Create Configuration

Step 5: ManageEngine PMP configuration

When configuring ManageEngine PMP, create a user account for every user who will use the PMP API. Attach a single endpoint URL for each user to uniquely identify each user account. For example, user@hostname.

  1. Log into ManageEngine Password Manager Pro.

  2. From the left pane, click Users.

  3. From the Add User drop-down list, click Add API User.

    Add User
  4. Enter a unique login name.

  5. Enter the name of the gateway from which the API user accesses PMP for password management operations.

  6. Enter a unique Full Name of user. The user is identified with this name externally where the user activities such as reports, audit trails are traced.

  7. Select the appropriate access level for the user. Supported access levels: Administrator, Password Administrator, Privileged Administrator, Password User, Custom Roles

  8. Select one of the following options for Access Scope.

    • Select All Passwords in the system to change an Administrator, Password Administrator, or Privileged Administrator to a Super Administrator. With this scope, the user can access all passwords in PMP without any restriction.
    • Select Passwords Owned and Shared to revert the role of Super Administrator to Administrator or Password Administrator or Privileged Administrator. With this scope, user can access only self-created and shared passwords. Do NOT configure the Public key for SSH CLI access and SSL Certificate for XML-RPC API access fields.
  9. Select Enable Now for REST API.

  10. Click Generate for an API key. The API key is the authentication token for your access.

    • Copy and store the key in a secure location for your future reference. This key is required as an accessToken for configuration.
    • Note that the API key in the user interface is displayed only once. If you lose the key, you need to regenerate a new key.
  11. Set a validity period for the API key. Select Never Expires if you want the key to be valid forever or select Expires On and set a date to provide a certain validity period for the key.

  12. Enter Department and Location names and click Save.

The API user account is created in ManageEngine Password Manager Pro. When you launch a remote console, the password is retrieved through the gateway.

After the password is received, regular process of launching remote console is achieved.

Workflow for ManageEngine usage

The following is the process flow for how ManageEngine is used.

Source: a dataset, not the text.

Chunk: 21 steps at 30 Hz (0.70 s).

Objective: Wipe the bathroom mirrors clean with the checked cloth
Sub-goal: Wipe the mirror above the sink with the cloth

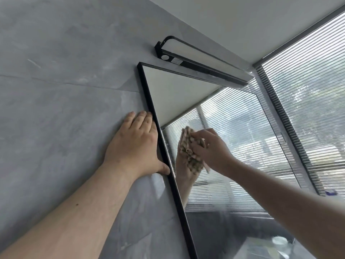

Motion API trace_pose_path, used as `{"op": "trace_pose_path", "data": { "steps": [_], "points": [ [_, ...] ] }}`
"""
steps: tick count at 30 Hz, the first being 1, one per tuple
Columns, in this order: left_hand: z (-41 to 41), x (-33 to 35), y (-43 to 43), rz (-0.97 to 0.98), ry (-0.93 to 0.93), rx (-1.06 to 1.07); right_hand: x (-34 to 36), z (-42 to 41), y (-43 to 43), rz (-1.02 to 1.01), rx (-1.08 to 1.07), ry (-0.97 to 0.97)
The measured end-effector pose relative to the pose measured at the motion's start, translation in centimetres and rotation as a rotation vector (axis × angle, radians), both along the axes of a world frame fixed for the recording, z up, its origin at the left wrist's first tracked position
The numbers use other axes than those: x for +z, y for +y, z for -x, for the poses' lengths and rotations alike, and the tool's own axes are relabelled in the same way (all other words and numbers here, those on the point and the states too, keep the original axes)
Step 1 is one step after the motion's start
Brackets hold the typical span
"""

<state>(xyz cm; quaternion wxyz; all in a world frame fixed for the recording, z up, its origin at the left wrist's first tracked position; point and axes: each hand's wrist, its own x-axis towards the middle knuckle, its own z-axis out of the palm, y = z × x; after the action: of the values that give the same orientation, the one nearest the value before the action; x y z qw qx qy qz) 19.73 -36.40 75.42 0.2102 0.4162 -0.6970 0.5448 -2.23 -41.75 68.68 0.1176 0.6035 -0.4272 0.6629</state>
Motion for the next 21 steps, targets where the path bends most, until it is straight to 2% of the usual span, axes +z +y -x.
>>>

  1. Launch the remote console.
  2. A command is sent to the gateway to get all accounts of resources.
  3. The user account is displayed on the console.
  4. Based on the selected account, a command is sent to the gateway to get the password.
  5. After the password is received, the remote console launch is completed.

FAQs

What is the IS_ACCOUNT_NOTES_REQD field in the configuration Properties section?

  • In PMP, a few attributes are associated with Account and afew attributes are associated with Resource. Account Notes is an account attribute that can be used to specify more information for Account Type or Resource Type while fetching password from PMP. This information is used to identify the resource or account.
  • If IS_ACCOUNT_NOTES_REQD is set as true, the notes information is displayed including the account name. For example, after installing PMP and setting IS_ACCOUNT_NOTES_REQD as true, the resource name (Windows_Jump_Box) is displayed including user name admin in accounts list.
Account Details

What is IS_TICKETID_REQD_MANDATORY field in configuration Parameters section?

If IS_TICKETID_REQD_MANDATORY is set as true, the Ticket Id field is displayed in the launch console pop-up window. This Ticket Id provided in the launch console pop-up window can be used as a reference to know the purpose for fetching an account or password.